- [What you have to do]:
Copy exactly the lines of the material below that run from the one containing "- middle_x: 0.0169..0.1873" through the one containing "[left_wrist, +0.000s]". Copy no other lines.

BEGIN Source data

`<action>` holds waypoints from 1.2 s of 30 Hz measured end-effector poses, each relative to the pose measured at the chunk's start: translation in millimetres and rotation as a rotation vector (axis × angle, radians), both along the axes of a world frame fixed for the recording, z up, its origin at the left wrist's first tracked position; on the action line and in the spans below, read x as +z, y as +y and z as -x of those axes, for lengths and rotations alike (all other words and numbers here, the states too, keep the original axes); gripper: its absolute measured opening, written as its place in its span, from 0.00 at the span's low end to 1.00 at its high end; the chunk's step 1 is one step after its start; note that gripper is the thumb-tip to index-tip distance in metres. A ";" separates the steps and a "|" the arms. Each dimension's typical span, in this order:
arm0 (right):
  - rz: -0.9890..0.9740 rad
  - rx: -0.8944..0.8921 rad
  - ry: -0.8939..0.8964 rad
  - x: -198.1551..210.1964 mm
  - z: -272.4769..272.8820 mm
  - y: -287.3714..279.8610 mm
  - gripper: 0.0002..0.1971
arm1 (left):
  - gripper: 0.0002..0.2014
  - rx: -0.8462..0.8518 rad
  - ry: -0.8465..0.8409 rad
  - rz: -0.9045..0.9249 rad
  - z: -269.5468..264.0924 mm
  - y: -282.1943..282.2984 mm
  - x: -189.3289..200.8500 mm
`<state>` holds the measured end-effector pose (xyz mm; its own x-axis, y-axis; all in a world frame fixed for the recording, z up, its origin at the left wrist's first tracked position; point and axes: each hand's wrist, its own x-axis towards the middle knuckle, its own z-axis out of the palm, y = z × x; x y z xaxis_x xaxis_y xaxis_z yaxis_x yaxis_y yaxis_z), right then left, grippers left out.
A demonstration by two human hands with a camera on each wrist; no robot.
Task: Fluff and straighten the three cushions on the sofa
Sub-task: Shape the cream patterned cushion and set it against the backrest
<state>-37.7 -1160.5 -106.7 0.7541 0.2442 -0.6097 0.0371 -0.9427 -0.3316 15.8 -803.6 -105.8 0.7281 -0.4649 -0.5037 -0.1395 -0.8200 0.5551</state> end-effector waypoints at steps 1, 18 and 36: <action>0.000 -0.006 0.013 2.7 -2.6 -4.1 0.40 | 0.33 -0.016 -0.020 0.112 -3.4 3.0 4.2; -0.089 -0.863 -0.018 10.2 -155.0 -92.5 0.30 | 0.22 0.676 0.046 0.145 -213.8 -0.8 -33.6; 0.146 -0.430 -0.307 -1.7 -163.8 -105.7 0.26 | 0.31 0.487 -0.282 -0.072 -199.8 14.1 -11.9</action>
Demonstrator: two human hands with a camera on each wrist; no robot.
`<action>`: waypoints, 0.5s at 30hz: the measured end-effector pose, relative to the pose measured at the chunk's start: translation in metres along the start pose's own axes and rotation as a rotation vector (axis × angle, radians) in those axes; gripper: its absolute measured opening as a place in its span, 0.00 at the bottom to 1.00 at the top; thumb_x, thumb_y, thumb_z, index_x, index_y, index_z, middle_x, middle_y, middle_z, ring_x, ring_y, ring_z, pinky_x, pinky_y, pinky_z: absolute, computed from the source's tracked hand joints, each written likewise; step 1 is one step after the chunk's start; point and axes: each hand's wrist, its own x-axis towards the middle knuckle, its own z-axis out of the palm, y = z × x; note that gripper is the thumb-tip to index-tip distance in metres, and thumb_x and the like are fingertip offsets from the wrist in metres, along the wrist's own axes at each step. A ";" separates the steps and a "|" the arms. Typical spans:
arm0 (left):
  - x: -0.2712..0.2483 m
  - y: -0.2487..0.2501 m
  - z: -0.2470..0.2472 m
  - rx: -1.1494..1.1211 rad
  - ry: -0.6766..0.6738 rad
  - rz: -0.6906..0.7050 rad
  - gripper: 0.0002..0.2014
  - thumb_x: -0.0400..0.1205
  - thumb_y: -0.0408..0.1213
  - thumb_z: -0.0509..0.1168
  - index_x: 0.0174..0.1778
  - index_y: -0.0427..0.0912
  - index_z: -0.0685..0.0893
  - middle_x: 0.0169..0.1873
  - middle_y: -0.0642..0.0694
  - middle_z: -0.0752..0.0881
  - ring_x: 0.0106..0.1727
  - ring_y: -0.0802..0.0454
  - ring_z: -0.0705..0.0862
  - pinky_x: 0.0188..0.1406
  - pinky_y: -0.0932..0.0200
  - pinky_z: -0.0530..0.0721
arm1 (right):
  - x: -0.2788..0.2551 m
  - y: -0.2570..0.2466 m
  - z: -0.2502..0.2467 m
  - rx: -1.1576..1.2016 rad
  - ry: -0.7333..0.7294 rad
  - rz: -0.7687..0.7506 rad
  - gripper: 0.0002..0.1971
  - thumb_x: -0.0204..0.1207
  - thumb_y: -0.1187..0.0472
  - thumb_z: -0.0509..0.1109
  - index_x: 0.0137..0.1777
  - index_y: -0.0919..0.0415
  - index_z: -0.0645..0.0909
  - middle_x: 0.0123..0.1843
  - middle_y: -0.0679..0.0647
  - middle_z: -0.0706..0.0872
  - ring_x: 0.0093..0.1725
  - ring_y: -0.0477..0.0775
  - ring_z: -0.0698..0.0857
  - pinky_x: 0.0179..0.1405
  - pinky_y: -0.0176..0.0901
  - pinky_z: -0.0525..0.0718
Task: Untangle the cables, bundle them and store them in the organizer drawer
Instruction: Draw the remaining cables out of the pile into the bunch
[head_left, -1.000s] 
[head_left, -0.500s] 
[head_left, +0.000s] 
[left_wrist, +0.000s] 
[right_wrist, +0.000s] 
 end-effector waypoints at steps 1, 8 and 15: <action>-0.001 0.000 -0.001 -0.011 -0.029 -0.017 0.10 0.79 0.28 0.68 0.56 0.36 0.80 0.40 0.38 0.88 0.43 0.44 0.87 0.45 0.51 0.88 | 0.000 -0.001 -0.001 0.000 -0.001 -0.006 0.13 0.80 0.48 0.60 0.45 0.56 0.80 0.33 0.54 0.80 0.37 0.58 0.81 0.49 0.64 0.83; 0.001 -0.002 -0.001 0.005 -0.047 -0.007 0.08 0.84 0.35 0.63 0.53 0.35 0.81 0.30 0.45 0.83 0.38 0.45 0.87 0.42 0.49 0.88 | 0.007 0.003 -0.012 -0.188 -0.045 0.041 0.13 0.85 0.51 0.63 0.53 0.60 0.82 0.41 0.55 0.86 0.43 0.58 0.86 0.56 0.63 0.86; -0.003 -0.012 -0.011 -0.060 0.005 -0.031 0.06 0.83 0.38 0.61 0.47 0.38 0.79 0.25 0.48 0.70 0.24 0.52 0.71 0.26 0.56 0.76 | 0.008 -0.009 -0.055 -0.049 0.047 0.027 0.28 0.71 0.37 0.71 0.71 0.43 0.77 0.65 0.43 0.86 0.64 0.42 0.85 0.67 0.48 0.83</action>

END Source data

- [Result]:
  - middle_x: 0.0169..0.1873
  - middle_y: -0.0642..0.0694
  - middle_z: -0.0752..0.0881
  - ring_x: 0.0106..0.1727
  - ring_y: -0.0802..0.0454
  - ring_z: -0.0705..0.0862
  - pinky_x: 0.0188..0.1406
  - pinky_y: -0.0932..0.0200
  - pinky_z: -0.0530..0.0721
arm1 (right):
  - x: -0.2788..0.2551 m
  - y: -0.2570..0.2466 m
  - z: -0.2502..0.2467 m
  - rx: -1.1576..1.2016 rad
  - ry: -0.7333..0.7294 rad
  - rz: -0.7687..0.7506 rad
  - gripper: 0.0002..0.1971
  - thumb_x: -0.0204..0.1207
  - thumb_y: -0.1187..0.0472
  - thumb_z: -0.0509..0.1109
  - index_x: 0.0137..0.1777
  - index_y: -0.0919..0.0415
  - index_z: -0.0645..0.0909
  - middle_x: 0.0123..0.1843
  - middle_y: -0.0679..0.0647
  - middle_z: -0.0706..0.0872
  - ring_x: 0.0093..0.1725
  - ring_y: -0.0477..0.0775
  - ring_z: -0.0698..0.0857
  - pinky_x: 0.0179..0.1405
  - pinky_y: -0.0176..0.0901
  - pinky_z: -0.0525..0.0718
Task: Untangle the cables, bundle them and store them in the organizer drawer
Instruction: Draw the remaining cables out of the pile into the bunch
[head_left, -1.000s] 
[head_left, -0.500s] 
[head_left, +0.000s] 
[left_wrist, +0.000s] 

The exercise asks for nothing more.